* _PROBLEM STATEMENT_
An exact copy of the listing is required, with its pictures removed.
╭─ DATA EXCERPT
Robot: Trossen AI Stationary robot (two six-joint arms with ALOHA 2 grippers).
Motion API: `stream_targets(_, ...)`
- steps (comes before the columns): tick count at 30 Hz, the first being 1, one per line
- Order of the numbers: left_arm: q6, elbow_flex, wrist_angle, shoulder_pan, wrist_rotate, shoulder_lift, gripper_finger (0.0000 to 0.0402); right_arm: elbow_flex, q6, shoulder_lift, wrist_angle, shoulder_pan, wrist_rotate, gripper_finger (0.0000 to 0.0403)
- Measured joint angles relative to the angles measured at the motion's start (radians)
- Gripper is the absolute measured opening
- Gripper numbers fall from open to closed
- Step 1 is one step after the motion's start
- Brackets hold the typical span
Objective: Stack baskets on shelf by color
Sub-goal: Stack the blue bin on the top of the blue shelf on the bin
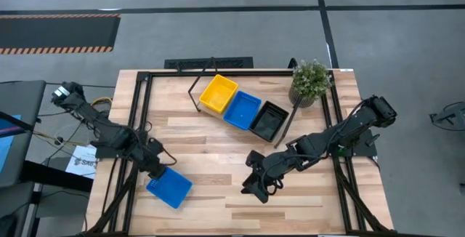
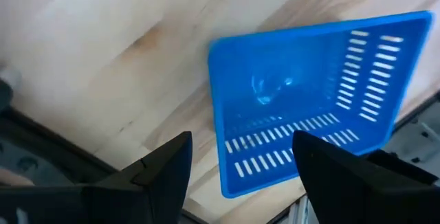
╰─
* _SOLUTION TO THIS EXERCISE_
Robot: Trossen AI Stationary robot (two six-joint arms with ALOHA 2 grippers).
Motion API: `stream_targets(_, ...)`
- steps (comes before the columns): tick count at 30 Hz, the first being 1, one per line
- Order of the numbers: left_arm: q6, elbow_flex, wrist_angle, shoulder_pan, wrist_rotate, shoulder_lift, gripper_finger (0.0000 to 0.0402); right_arm: elbow_flex, q6, shoulder_lift, wrist_angle, shoulder_pan, wrist_rotate, gripper_finger (0.0000 to 0.0403)
- Measured joint angles relative to the angles measured at the motion's start (radians)
- Gripper is the absolute measured opening
- Gripper numbers fall from open to closed
- Step 1 is one step after the motion's start
- Brackets hold the typical span
Objective: Stack baskets on shelf by color
Sub-goal: Stack the blue bin on the top of the blue shelf on the bin

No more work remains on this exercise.